Segment Open
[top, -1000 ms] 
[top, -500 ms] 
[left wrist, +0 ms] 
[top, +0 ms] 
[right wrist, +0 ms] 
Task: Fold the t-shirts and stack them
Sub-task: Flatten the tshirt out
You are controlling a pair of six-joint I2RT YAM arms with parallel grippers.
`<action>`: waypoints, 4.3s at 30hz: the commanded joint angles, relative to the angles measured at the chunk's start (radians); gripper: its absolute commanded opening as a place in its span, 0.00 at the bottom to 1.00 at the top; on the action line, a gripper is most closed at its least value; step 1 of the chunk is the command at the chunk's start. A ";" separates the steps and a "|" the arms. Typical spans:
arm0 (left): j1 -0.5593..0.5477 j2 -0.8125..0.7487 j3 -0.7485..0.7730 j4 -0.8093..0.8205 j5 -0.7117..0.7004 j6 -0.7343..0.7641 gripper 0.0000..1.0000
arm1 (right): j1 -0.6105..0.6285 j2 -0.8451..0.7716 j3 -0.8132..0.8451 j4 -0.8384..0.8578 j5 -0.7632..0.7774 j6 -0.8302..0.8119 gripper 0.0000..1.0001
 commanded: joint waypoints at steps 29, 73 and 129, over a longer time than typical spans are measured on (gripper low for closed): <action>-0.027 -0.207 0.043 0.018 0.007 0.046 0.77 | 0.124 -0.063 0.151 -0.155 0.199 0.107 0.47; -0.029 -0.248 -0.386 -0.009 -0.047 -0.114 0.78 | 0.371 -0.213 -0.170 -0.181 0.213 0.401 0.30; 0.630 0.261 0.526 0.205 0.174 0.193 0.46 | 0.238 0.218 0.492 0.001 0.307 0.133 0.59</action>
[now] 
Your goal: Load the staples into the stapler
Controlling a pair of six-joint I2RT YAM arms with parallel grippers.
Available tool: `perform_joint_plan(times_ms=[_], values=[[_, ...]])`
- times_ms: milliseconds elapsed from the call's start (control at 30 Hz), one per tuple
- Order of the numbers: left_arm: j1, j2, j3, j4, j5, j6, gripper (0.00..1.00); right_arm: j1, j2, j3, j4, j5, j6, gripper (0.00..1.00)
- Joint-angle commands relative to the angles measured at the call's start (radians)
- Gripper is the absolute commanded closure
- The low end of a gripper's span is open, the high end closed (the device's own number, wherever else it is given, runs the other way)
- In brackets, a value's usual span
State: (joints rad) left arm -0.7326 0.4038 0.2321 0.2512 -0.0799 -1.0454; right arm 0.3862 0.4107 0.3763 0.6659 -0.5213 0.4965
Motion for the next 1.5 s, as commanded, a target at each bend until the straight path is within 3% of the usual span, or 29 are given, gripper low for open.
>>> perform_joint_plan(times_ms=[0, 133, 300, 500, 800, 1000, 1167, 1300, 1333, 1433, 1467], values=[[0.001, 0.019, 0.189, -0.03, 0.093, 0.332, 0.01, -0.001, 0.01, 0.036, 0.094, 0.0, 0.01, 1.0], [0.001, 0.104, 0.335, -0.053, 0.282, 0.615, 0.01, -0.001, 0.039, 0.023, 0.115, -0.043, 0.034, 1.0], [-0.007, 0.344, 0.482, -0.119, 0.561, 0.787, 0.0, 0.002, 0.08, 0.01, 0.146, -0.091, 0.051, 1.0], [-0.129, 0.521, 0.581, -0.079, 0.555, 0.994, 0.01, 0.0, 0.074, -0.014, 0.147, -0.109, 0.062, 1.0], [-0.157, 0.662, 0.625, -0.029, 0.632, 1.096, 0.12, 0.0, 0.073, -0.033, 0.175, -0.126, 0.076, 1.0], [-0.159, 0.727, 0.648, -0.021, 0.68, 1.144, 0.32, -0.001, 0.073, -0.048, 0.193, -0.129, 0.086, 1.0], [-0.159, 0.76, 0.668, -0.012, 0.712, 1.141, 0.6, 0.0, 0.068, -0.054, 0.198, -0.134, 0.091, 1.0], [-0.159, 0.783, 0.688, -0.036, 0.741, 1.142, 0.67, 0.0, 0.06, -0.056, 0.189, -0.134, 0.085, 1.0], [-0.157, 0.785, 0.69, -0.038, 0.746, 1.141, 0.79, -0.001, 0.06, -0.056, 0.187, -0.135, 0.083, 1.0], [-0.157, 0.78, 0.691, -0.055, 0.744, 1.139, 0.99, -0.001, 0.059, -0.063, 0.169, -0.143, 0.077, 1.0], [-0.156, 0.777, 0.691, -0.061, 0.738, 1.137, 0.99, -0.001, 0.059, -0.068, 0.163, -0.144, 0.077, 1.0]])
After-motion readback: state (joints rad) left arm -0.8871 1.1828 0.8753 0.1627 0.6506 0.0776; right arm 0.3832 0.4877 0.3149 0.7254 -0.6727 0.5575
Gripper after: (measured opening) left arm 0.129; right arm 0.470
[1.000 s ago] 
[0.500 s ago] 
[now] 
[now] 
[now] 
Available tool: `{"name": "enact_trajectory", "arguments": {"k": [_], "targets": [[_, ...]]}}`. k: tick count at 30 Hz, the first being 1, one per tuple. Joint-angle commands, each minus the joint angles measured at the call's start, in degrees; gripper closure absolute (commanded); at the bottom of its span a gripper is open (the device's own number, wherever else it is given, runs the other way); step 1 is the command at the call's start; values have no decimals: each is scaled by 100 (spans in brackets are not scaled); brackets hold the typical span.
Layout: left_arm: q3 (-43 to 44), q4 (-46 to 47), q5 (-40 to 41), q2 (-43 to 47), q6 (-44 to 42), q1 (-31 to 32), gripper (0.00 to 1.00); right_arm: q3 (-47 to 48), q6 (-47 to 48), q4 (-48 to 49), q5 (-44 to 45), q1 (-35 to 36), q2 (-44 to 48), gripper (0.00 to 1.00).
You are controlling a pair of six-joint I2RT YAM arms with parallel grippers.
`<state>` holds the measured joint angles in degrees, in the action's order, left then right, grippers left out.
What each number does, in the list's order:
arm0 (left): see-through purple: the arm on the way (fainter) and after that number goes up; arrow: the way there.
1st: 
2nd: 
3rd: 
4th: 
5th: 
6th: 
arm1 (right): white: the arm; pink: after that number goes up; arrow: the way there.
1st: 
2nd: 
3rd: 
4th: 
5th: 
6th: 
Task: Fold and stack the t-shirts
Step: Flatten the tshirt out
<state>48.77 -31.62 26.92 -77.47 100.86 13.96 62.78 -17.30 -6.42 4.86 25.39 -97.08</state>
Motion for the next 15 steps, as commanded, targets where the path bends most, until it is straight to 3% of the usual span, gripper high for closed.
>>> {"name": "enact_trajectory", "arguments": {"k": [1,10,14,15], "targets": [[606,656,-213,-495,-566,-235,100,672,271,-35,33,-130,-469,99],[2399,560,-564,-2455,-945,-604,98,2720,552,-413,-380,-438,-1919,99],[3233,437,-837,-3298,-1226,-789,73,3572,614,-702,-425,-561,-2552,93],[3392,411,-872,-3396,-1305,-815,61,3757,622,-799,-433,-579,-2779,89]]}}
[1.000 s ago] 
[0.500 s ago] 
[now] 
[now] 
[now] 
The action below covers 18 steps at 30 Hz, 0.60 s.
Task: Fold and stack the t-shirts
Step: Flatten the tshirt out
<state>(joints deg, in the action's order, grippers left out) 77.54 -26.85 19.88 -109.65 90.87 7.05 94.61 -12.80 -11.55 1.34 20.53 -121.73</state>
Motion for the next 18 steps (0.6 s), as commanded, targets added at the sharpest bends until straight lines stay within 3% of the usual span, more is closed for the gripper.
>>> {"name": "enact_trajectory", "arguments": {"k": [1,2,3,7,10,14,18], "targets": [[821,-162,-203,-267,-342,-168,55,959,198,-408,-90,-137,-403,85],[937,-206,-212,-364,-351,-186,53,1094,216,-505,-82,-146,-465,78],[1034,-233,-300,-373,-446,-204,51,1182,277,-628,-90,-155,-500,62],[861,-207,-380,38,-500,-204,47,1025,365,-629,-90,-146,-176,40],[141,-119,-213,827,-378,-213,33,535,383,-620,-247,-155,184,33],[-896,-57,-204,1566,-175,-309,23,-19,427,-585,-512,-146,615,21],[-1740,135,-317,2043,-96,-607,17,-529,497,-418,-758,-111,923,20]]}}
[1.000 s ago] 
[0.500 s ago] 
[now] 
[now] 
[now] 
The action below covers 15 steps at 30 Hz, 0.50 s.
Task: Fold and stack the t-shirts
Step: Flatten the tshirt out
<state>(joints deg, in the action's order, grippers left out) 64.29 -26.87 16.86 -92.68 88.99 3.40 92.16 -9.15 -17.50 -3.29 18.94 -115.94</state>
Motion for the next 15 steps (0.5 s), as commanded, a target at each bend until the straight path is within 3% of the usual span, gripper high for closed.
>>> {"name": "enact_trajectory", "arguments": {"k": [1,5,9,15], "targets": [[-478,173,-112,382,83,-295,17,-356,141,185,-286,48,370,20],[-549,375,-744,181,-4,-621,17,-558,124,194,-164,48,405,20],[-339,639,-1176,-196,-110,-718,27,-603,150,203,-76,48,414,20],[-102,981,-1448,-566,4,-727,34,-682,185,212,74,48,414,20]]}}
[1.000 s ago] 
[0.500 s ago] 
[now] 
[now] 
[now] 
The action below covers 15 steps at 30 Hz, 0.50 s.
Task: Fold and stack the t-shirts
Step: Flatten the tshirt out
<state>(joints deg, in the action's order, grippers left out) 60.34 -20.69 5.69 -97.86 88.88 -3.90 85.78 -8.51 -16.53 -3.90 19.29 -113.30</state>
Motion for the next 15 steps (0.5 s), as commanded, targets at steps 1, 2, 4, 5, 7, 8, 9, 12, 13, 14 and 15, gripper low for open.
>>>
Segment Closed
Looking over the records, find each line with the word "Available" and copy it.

Available tool: `perform_joint_plan(times_ms=[_], values=[[_, ...]])`
Available tool: `{"name": "enact_trajectory", "arguments": {"k": [_], "targets": [[_, ...]]}}`. k: tick count at 30 Hz, the first being 1, one per tuple. Joint-angle commands, each minus the joint angles measured at the call's start, in degrees; gripper closure absolute (commanded); at the bottom of its span a gripper is open (the device's own number, wherever else it is given, runs the other way); step 1 is the command at the call's start; values have no decimals: each is scaled by 100 (spans in brackets are not scaled); brackets hold the typical span.

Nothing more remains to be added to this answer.